Because, mounted combat.
So I'm helping a friend of mine create his own system (I keep trying to dissuade him, but he's adamant. Ah, youth) and we just had a discussion this point.

Him: I want there to be mounted combat specialists in my game!

Me: That's great, but what happens when you can't have or use your mount?

Him: Uh, well, that's a trade-off, then. Not everyone can use their abilities all the time.

Me: Sure, but, like, the situations where a spellcaster has nothing to do are potentially fewer and farther between than a warrior. And even if a warrior has to sit on his hands during say, a social encounter, if a fight breaks out at a social gala, he's golden, even if he has to improvise a weapon. The cavalryman, however, has the additional problem of not generally being allowed to have a horse while in a dungeon or building.

Him: and? People will know what they are getting into.

Me: if you're fine with that, ok, but I'll tell you right now, anyone who realizes the issues with that kind of specialization might just avoid it entirely, possibly making the whole point of having mounted combat abilities pretty pointless.

Even the times I've seen this solved (summoned mounts for Paladins, scaling mounts for Cavaliers), there are still going to be times when a good portion of your character is disabled. The Wheelman in Spycraft, for example, drives cars really well. So well in fact, that he's about the only one who should be engaging in vehicle chases. But since you're only having to drive like you're in downtown Beirut every so often, they compensate by being the off-tier "combat" class, being closer to the Soldier in effectiveness than anyone else*.

*Going off my admittedly fuzzy memories of Spycraft.
 

Riffing off that last point, good aerial combat rules. These seem to fall into two categories in D&D.

1) complex rules that make any DM regret moving into the third dimension about as much as they do grappling.

2) rules that mostly ignore the 3D space (which gets really amusing with spell effects which will say "oh yeah, vines and weeds entangle everything within a 30' cube" and the player going "so...even in the air?").
 

So I'm helping a friend of mine create his own system (I keep trying to dissuade him, but he's adamant. Ah, youth) and we just had a discussion this point.

Him: I want there to be mounted combat specialists in my game!

Me: That's great, but what happens when you can't have or use your mount?

Him: Uh, well, that's a trade-off, then. Not everyone can use their abilities all the time.

Me: Sure, but, like, the situations where a spellcaster has nothing to do are potentially fewer and farther between than a warrior. And even if a warrior has to sit on his hands during say, a social encounter, if a fight breaks out at a social gala, he's golden, even if he has to improvise a weapon. The cavalryman, however, has the additional problem of not generally being allowed to have a horse while in a dungeon or building.

Him: and? People will know what they are getting into.

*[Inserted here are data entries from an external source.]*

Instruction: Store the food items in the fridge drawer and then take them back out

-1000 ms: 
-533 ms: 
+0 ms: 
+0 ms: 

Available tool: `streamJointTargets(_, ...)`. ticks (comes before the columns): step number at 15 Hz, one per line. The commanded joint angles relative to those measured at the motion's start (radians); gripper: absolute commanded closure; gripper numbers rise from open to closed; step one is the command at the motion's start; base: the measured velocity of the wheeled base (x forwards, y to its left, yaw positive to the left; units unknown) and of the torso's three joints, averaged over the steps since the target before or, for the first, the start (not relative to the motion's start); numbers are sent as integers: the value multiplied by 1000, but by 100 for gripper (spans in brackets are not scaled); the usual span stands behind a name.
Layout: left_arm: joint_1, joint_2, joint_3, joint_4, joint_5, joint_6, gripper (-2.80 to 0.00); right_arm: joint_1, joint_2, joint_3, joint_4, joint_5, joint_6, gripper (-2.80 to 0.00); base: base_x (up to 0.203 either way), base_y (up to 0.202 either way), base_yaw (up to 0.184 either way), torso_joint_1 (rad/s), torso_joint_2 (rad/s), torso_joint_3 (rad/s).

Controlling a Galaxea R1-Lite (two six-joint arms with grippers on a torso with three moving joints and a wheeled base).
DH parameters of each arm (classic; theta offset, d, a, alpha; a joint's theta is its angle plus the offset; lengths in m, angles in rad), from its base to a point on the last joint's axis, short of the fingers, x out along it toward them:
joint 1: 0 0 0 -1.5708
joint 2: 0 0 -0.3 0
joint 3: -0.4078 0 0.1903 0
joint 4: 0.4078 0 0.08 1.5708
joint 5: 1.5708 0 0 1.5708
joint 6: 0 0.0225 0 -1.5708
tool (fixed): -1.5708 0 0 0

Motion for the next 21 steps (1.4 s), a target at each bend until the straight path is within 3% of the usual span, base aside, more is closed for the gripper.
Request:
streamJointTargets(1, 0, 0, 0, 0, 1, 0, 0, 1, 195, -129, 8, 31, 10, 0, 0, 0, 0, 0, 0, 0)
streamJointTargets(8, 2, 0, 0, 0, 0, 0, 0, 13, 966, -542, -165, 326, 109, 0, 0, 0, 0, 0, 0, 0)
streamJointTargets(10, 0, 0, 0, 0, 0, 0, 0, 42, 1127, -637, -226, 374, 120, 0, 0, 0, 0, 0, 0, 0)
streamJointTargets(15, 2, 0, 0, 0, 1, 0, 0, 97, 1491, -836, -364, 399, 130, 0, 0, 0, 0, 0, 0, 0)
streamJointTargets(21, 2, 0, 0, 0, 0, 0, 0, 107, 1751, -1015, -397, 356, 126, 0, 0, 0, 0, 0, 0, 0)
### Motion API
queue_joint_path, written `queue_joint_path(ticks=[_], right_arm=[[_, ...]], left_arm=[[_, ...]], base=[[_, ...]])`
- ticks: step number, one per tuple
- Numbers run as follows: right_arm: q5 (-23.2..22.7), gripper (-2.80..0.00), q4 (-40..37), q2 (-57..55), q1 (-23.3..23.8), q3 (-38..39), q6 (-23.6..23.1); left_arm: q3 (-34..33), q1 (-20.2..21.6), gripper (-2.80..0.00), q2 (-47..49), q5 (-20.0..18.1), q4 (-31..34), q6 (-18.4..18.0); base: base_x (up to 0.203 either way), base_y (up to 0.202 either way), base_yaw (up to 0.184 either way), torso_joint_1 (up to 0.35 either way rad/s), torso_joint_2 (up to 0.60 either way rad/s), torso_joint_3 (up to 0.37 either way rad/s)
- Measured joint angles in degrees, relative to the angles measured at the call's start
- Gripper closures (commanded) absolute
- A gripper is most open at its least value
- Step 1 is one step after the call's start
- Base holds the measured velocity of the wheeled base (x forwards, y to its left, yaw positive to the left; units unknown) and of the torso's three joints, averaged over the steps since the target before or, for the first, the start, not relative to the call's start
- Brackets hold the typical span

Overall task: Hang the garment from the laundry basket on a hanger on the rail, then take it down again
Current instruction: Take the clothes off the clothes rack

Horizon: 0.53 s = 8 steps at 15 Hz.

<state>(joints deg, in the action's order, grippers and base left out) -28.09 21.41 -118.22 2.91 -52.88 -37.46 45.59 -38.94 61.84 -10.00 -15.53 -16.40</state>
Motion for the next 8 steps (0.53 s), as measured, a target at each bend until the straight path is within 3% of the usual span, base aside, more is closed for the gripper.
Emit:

Me: if you're fine with that, ok, but I'll tell you right now, anyone who realizes the issues with that kind of specialization might just avoid it entirely, possibly making the whole point of having mounted combat abilities pretty pointless.

Even the times I've seen this solved (summoned mounts for Paladins, scaling mounts for Cavaliers), there are still going to be times when a good portion of your character is disabled. The Wheelman in Spycraft, for example, drives cars really well. So well in fact, that he's about the only one who should be engaging in vehicle chases. But since you're only having to drive like you're in downtown Beirut every so often, they compensate by being the off-tier "combat" class, being closer to the Soldier in effectiveness than anyone else*.

*Going off my admittedly fuzzy memories of Spycraft.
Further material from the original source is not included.